* PROBLEM DETAILS *
For the records below, give the number of lines where the string "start" occurs. Include nothing else.
%%
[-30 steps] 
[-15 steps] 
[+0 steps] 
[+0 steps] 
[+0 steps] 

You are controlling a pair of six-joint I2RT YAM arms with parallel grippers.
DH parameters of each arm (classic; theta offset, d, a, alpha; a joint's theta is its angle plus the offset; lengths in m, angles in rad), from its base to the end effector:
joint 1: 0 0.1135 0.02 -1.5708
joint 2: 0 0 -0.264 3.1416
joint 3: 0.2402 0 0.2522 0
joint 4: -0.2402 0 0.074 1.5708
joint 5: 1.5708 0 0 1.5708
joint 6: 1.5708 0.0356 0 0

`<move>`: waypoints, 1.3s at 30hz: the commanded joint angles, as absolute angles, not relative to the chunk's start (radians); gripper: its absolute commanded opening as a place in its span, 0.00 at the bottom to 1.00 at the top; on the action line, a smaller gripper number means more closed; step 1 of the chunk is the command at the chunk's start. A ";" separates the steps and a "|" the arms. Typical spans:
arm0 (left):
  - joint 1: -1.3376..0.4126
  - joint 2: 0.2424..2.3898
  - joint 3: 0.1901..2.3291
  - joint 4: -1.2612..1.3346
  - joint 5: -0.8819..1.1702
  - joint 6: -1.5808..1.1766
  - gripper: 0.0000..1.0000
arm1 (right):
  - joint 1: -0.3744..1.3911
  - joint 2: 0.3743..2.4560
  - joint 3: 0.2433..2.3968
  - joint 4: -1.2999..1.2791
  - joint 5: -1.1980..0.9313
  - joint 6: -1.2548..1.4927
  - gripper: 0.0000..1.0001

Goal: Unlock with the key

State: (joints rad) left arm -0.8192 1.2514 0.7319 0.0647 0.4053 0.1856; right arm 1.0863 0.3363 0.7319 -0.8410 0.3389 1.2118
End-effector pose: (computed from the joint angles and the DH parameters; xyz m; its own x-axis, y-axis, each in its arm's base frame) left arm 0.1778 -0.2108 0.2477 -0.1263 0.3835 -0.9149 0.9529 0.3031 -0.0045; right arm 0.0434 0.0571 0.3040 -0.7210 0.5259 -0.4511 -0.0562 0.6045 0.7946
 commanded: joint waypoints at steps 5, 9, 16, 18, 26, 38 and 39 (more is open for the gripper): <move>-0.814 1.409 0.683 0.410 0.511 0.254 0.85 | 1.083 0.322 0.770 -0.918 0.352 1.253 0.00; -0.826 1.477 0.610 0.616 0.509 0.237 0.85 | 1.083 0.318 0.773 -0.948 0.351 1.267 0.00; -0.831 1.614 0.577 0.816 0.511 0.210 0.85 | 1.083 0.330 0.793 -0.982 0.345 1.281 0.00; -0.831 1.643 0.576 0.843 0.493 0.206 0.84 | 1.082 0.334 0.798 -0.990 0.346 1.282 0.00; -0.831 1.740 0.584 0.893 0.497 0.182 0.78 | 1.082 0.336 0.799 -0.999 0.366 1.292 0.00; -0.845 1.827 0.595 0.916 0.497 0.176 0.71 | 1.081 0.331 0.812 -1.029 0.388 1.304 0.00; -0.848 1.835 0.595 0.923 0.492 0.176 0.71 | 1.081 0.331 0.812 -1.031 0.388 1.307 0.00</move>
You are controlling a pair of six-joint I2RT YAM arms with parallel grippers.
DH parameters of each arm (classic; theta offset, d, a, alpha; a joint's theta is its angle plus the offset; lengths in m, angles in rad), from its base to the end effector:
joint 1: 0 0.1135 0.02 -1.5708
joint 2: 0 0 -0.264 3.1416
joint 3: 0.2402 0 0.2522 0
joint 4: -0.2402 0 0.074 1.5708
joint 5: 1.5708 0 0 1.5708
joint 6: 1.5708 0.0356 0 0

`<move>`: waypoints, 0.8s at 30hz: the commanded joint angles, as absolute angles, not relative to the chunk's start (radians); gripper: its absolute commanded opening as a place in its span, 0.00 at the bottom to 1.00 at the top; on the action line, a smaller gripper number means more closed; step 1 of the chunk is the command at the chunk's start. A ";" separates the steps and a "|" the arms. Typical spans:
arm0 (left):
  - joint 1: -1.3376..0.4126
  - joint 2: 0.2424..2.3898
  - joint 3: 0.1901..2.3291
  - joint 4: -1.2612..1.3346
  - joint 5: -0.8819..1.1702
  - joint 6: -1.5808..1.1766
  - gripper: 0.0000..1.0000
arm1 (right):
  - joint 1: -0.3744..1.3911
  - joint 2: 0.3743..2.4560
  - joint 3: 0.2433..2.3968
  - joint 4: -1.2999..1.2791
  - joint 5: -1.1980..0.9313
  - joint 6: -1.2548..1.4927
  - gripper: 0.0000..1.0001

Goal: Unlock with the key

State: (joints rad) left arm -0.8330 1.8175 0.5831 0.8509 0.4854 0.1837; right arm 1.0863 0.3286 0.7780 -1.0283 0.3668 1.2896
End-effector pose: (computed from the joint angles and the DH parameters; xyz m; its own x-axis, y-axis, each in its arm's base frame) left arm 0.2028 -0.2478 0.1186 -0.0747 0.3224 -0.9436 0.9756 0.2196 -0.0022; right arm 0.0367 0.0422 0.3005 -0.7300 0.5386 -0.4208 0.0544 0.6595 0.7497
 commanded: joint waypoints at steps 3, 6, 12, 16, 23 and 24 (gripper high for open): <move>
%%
* ANSWER AREA *
2